Surrogate-based Bayesian Comparison of Computationally Expensive Models: Application to Microbially Induced Calcite Precipitation
Document Type
Working Paper
Source
Subject
Statistics - Applications
Language
Abstract
Geochemical processes in subsurface reservoirs affected by microbial activity change the material properties of porous media. This is a complex biogeochemical process in subsurface reservoirs that currently contains strong conceptual uncertainty. This means, several modeling approaches describing the biogeochemical process are plausible and modelers face the uncertainty of choosing the most appropriate one. Once observation data becomes available, a rigorous Bayesian model selection accompanied by a Bayesian model justifiability analysis could be employed to choose the most appropriate model, i.e. the one that describes the underlying physical processes best in the light of the available data. However, biogeochemical modeling is computationally very demanding because it conceptualizes different phases, biomass dynamics, geochemistry, precipitation and dissolution in porous media. Therefore, the Bayesian framework cannot be based directly on the full computational models as this would require too many expensive model evaluations.
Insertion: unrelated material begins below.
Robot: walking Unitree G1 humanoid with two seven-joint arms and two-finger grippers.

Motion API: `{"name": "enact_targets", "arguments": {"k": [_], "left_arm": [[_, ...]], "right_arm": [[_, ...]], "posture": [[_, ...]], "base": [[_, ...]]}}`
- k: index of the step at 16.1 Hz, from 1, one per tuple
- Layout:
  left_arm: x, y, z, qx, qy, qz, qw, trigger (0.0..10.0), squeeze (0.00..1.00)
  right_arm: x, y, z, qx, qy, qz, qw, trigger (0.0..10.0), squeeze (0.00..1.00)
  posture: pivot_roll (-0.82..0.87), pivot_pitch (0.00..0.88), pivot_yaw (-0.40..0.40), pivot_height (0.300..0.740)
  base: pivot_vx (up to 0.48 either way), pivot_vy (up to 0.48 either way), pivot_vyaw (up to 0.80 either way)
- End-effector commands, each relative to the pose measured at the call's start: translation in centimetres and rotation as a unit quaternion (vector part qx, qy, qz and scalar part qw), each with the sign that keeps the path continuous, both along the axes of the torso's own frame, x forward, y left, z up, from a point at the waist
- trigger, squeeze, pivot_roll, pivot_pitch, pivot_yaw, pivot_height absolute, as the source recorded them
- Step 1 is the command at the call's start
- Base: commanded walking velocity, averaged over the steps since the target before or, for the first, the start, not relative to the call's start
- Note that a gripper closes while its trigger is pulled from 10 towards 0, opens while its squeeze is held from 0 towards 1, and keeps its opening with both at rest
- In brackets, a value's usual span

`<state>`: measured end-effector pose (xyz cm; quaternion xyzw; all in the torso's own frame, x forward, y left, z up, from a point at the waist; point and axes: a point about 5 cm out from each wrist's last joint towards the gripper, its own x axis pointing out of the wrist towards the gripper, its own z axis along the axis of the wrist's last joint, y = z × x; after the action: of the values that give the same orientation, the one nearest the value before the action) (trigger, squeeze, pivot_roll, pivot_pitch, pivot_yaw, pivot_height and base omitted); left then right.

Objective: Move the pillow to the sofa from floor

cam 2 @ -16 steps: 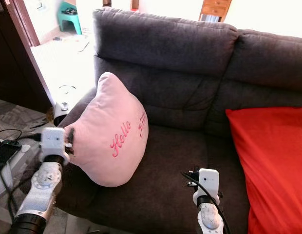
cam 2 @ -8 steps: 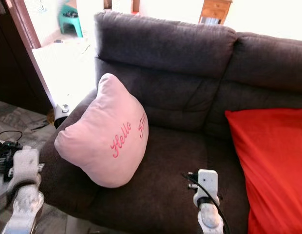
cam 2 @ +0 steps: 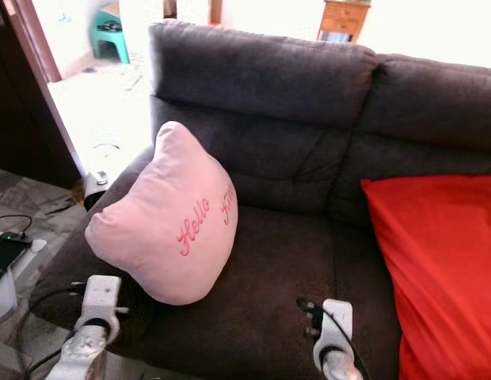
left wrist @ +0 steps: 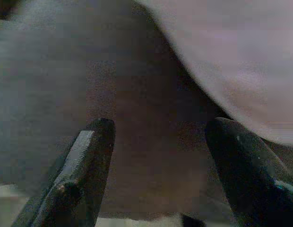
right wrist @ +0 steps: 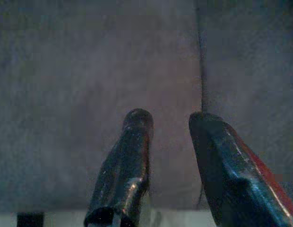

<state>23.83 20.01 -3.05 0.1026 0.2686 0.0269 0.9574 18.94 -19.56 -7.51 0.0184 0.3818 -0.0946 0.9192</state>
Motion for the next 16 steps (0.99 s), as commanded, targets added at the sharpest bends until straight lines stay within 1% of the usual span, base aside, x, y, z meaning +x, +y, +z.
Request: {"name": "enact_targets", "arguments": {"k": [1,2,3,5,6,7,8,9,10,11,12,13,14,15,16], "left_arm": [[-0.6,-0.9,-0.9,-0.017,0.03,-0.032,0.999,10.0,0.0],[-1.0,-1.3,-1.6,-0.036,0.058,-0.048,0.996,10.0,0.0],[-1.2,-1.2,-1.8,-0.027,0.062,-0.05,0.996,10.0,0.0],[-1.3,-0.5,-1.9,-0.019,0.065,-0.033,0.997,10.0,0.0],[-1.3,-0.2,-2.0,-0.015,0.071,-0.035,0.997,10.0,0.0],[-1.9,0.3,-2.5,-0.009,0.091,-0.027,0.995,10.0,0.0],[-2.4,0.6,-2.9,-0.009,0.104,-0.017,0.994,10.0,0.0],[-3.2,1.2,-3.3,-0.011,0.117,0.005,0.993,10.0,0.0],[-3.6,1.5,-3.5,-0.015,0.123,0.023,0.992,10.0,0.0],[-4.2,1.9,-3.8,-0.011,0.136,0.034,0.99,10.0,0.0],[-4.4,2.0,-3.9,-0.011,0.14,0.039,0.989,10.0,0.0],[-4.8,2.2,-4.2,-0.009,0.15,0.044,0.988,10.0,0.0],[-4.9,2.2,-4.2,-0.011,0.151,0.045,0.987,10.0,0.0],[-5.0,2.1,-4.3,-0.013,0.153,0.047,0.987,10.0,0.0],[-5.0,2.1,-4.3,-0.014,0.153,0.048,0.987,10.0,0.0]], "right_arm": [[-0.1,0.3,-0.2,-0.002,0.019,0.015,1.0,10.0,0.0],[-0.5,0.6,-0.5,0.001,0.032,0.024,0.999,10.0,0.0],[-0.8,1.1,-0.8,0.008,0.043,0.031,0.999,10.0,0.0],[-1.0,2.0,-1.0,0.011,0.055,0.054,0.997,10.0,0.0],[-1.0,2.1,-1.0,0.022,0.054,0.042,0.997,10.0,0.0],[-0.8,1.9,-0.9,0.021,0.053,0.029,0.998,10.0,0.0],[-0.4,1.2,-0.7,0.043,0.038,-0.02,0.998,10.0,0.0],[0.1,0.1,-0.3,0.048,0.025,-0.064,0.996,10.0,0.0],[0.2,-0.2,-0.2,0.039,0.023,-0.053,0.998,10.0,0.0],[0.0,-0.4,-0.3,0.03,0.031,-0.038,0.998,10.0,0.0],[-0.1,-0.7,-0.3,0.027,0.035,-0.039,0.998,10.0,0.0],[-0.8,-1.3,-0.6,0.02,0.051,-0.057,0.997,10.0,0.0],[-1.2,-1.3,-0.8,0.018,0.06,-0.053,0.997,10.0,0.0],[-1.5,-1.0,-1.0,0.019,0.069,-0.038,0.997,10.0,0.0],[-1.5,-1.0,-1.0,0.03,0.065,-0.055,0.996,10.0,0.0]], "posture": [[0.04,0.0,-0.079,0.74],[0.04,0.0,-0.078,0.74],[0.03,0.0,-0.072,0.74],[0.04,0.0,-0.069,0.74],[0.05,0.001,-0.07,0.74],[0.05,0.0,-0.072,0.74],[0.05,0.004,-0.069,0.74],[0.03,0.002,-0.061,0.74],[0.03,0.002,-0.061,0.74],[0.03,0.002,-0.064,0.74],[0.03,0.002,-0.064,0.74],[0.04,0.0,-0.065,0.74],[0.04,0.0,-0.065,0.74],[0.04,0.0,-0.065,0.74],[0.04,0.0,-0.064,0.74]], "base": [[0.0,0.0,0.0],[0.0,0.0,0.0],[0.0,0.0,0.0],[0.0,0.0,0.0],[0.0,0.0,0.0],[0.0,0.0,0.0],[0.0,0.0,0.0],[0.0,0.0,0.0],[0.0,0.0,0.0],[0.0,0.0,0.0],[0.0,0.0,0.0],[0.0,-0.255,0.0],[0.0,-0.251,0.0],[0.0,-0.244,-0.51],[0.0,-0.24,-0.79]]}}
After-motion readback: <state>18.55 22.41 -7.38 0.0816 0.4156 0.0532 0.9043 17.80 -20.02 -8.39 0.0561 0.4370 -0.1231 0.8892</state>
To circumvent this problem, we suggest performing both Bayesian model selection and justifiability analysis after constructing surrogates for the competing biogeochemical models. Here, we use the arbitrary polynomial chaos expansion. We account for the approximation error in the Bayesian analysis by introducing novel correction factors for the resulting model weights. Thereby, we extend the Bayesian justifiability analysis and assess model similarities for computationally expensive models. We demonstrate the method on a representative scenario for microbially induced calcite precipitation in a porous medium. Our extension of the justifiability analysis provides a suitable approach for the comparison of computationally demanding models and gives an insight on the necessary amount of data for a reliable model performance.